Was this made with a computer? We thought it was digital art, but turns out he was drawing in the 1960s: Mernet Larsen
Everyone who looks at Mernet Larsen's paintings asks this question. Block-like figures, flattened perspective, pixelated colors... They seem to belong to the 2020s.
Answer: No. And more interestingly, these paintings have been made since the 1960s.
86-year-old Larsen describes herself as a "technology skeptic." Without touching a computer, she has been producing works that anticipate digital aesthetics for 50 years. The secret is simple: What computers do is not entirely new. Humanity has been searching for ways to transfer 3 dimensions to 2 dimensions for thousands of years. Larsen simply synthesized this historical accumulation—waited until the digital age came and understood her.
A Language Born from a Boring Car
In 1969, sitting inside her car, she thought: If I'm inside it but also want to show the whole thing, what should I do? She drew the solution from the reflection of the teapot in her lap. Distortion, car, trees. A completely ordinary scene but constructed with a completely different logic.
Since that day, Larsen has been solving puzzles. She's interested in perspective systems, not emotional outbursts. Renaissance vanishing point, parallel perspective of Japanese architectural drawings, intersecting planes of Russian Suprematists - she applies all of them to modern life.
When she applied for an academic position in the 1970s, the school in Oklahoma told her: "We hired you only because we thought you were male." They thought Mernet was a male name.
When an offer came from the University of Florida, she accepted. She became the first female art academic in the state. As the only woman in her department, she was constantly assigned to teach art history classes, not studio courses. One day she entered a faculty meeting with a fake mustache.
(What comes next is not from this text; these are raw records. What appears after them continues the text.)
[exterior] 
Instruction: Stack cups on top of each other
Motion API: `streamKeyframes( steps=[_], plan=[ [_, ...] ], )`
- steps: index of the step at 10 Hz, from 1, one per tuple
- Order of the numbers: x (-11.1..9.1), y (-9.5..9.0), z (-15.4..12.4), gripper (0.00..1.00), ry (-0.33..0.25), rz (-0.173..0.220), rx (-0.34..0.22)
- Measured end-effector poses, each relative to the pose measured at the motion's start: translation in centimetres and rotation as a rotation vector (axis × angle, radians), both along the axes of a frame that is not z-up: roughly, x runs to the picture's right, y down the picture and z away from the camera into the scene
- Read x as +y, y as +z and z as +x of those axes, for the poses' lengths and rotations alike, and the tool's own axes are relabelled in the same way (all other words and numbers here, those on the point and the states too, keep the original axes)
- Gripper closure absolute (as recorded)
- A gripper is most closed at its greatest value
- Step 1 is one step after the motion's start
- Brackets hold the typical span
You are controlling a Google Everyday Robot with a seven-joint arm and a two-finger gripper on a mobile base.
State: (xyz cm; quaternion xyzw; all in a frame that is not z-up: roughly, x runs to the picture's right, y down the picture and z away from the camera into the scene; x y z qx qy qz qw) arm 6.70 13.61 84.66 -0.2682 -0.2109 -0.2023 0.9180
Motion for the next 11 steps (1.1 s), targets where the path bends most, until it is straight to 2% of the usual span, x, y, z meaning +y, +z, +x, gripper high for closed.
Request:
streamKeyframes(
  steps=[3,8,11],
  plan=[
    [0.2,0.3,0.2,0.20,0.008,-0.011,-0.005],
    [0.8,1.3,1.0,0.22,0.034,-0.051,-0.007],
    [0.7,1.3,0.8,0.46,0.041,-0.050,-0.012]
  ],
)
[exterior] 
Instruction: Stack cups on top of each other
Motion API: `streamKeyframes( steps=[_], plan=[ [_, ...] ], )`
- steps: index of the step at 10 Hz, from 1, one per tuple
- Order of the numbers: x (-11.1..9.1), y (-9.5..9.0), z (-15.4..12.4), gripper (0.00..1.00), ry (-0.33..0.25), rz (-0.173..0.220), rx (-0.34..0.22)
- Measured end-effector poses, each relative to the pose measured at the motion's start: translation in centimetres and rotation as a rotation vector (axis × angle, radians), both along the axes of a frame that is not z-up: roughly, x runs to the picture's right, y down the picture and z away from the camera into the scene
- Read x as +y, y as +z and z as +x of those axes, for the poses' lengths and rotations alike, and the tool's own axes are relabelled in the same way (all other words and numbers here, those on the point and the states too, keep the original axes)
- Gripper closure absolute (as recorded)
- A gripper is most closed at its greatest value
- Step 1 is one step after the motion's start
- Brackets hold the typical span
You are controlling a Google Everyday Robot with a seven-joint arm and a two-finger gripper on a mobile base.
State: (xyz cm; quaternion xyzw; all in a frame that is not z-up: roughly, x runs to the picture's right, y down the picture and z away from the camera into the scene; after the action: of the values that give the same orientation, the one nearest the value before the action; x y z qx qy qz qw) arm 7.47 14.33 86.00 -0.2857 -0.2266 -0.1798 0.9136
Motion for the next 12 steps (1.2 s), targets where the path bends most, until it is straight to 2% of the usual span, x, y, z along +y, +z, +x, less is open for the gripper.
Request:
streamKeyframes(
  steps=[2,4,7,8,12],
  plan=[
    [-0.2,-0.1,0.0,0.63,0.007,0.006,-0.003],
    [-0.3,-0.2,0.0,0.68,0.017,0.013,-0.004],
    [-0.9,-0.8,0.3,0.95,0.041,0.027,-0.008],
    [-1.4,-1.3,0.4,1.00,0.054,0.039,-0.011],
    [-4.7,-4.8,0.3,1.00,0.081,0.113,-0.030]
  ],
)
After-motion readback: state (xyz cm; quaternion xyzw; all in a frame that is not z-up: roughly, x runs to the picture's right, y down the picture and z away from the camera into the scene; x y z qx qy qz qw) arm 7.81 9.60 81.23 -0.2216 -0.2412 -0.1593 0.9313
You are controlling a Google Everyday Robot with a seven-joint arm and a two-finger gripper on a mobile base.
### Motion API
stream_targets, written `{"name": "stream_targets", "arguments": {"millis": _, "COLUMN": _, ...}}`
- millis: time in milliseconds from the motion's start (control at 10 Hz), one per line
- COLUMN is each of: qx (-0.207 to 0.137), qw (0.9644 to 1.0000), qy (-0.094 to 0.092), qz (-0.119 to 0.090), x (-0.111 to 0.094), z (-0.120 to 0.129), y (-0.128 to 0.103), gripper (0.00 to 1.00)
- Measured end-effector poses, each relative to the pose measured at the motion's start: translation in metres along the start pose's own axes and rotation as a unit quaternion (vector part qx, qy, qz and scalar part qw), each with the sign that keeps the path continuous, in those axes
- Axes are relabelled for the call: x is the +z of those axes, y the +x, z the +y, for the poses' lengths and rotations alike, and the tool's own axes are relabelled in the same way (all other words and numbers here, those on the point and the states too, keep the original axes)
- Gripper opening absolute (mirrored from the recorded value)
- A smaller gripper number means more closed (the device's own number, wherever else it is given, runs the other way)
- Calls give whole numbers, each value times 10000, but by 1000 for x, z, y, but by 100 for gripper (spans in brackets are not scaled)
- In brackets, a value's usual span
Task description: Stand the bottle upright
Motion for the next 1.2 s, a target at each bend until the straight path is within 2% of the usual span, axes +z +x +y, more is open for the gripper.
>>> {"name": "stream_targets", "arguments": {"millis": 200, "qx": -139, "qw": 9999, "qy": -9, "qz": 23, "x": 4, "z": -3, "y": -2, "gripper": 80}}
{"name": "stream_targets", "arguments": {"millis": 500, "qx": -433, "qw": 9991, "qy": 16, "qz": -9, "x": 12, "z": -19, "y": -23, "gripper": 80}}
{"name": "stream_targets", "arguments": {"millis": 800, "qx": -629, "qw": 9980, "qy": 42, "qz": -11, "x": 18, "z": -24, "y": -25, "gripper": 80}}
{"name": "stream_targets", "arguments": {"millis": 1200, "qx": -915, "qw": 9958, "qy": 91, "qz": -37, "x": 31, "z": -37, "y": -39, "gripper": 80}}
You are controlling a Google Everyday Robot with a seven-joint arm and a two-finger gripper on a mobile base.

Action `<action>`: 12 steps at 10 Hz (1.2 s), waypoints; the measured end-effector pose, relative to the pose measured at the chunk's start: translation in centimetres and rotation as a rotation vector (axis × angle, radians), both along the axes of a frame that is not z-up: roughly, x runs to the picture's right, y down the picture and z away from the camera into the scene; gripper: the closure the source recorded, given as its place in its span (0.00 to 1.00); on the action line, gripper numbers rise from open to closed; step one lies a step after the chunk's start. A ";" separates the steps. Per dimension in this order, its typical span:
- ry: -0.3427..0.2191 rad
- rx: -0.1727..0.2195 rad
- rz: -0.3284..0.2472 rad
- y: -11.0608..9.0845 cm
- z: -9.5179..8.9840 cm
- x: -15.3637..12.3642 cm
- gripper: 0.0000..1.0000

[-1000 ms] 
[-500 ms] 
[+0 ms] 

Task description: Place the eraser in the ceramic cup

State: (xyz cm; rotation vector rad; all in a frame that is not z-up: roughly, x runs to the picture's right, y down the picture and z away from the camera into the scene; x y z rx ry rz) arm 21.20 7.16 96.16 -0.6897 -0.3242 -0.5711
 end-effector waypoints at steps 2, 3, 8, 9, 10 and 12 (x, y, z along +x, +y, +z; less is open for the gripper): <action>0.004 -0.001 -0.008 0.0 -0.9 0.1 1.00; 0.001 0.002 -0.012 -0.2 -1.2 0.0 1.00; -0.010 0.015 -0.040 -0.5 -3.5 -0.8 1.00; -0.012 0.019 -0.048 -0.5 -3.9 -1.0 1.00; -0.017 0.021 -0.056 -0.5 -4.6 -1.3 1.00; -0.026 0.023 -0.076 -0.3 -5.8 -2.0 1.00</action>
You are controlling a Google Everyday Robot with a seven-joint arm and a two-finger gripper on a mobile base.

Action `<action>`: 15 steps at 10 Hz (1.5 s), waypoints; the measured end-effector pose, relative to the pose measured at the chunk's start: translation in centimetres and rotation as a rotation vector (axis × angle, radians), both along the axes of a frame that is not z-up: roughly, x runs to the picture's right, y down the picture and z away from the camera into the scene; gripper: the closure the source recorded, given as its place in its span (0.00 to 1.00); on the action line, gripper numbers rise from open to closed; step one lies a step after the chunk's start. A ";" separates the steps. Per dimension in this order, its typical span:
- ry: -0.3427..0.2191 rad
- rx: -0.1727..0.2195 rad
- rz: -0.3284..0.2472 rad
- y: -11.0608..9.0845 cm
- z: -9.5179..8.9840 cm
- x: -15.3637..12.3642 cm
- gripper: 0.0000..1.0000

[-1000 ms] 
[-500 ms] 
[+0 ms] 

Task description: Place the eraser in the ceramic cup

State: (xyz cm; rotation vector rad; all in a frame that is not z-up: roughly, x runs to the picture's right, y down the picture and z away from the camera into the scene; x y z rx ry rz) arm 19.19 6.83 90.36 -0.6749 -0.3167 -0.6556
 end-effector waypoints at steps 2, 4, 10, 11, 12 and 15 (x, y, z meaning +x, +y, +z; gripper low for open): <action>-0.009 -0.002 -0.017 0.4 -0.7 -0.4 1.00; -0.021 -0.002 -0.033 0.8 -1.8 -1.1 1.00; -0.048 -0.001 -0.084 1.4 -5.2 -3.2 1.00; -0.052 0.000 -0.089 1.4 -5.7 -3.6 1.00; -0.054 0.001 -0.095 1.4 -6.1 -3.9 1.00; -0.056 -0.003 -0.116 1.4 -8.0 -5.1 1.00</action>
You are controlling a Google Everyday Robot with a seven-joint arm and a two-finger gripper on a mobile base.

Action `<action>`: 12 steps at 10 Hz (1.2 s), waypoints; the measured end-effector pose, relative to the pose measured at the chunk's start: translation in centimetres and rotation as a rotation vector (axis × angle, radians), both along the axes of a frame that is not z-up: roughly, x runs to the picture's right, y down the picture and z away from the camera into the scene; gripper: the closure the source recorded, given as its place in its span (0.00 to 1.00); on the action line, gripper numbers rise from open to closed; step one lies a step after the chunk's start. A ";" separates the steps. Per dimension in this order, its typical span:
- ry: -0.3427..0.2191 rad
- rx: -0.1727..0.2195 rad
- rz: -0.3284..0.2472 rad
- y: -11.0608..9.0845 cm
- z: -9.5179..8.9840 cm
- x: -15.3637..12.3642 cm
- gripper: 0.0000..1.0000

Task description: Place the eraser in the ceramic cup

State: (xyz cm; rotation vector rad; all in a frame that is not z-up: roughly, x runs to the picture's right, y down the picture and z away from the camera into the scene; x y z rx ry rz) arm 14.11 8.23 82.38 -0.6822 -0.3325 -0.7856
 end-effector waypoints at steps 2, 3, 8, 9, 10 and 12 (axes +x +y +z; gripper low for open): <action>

No one noticed.
She was now far from New York's rat race. But this had never suited her anyway.
Meeting Table = Revolution
The real breakthrough came in her 70s, during a boring faculty meeting. "Why has no one ever painted a faculty meeting?" she thought. Then: "What if I were the vanishing point?" In classical perspective, what's near is large, what's far is small. Larsen reversed it. Taking Notes (2004): Figures approaching the viewer are small. Illogical but consistent. Committee (2007): The U-shaped table forced the space, so she opened it up. The floor also became the ceiling. Tiles are both near and far. Not natural but completely rational.
Working with the Dead
Larsen doesn't work alone. There's Cézanne, there's El Lissitzky, there are 12th-century Japanese architects.
A book she received from a Buddhist monk in Kyoto in 1985 became the source for dozens of her paintings. But she doesn't quote - she uses source compositions like "Rorschach tests." She flips them upside down, turns them sideways, lets the subconscious fill in.
Solar System Explained (2020): A waiter holds wine glasses looking down at his feet. But in the viewer's eye, the glasses stand upright, the wine doesn't spill.
Bunt (2016): A baseball player holds a bat. He has no arms. You don't notice until it's pointed out.
"If at some point I'm not laughing at my painting, there's a problem," she says.
Her first commercial gallery exhibition opened in 2011, in her 70s. 2016 at James Cohan Gallery. 2019 in museums. Critic Mario Naves initially called it "completely kitsch." Then he saw the exhibition: "Astonishing originality." Young painters thought her figures were avatars. Digital artists like Avery Singer followed in her footsteps without knowing she had built this language 50 years earlier without using computers.
When asked "How does it feel to be recognized late?" she said "Great!" Then added: "We looked down on careerism. We hated Picasso - we saw him as a fraudster who sold napkins and made millions." She worked not for the moment, but for permanence. Art history had taught her: What is sharp is never immediately understood.
Mernet Larsen is the very thing Collecist advocates: Context, not visibility. Depth, not speed. Process, not result.
She waited 50 years. The world caught up to her.
Some languages require time. If Larsen's paintings seem "contemporary" today, it's not because she adapted to the age, but because the age finally understood her.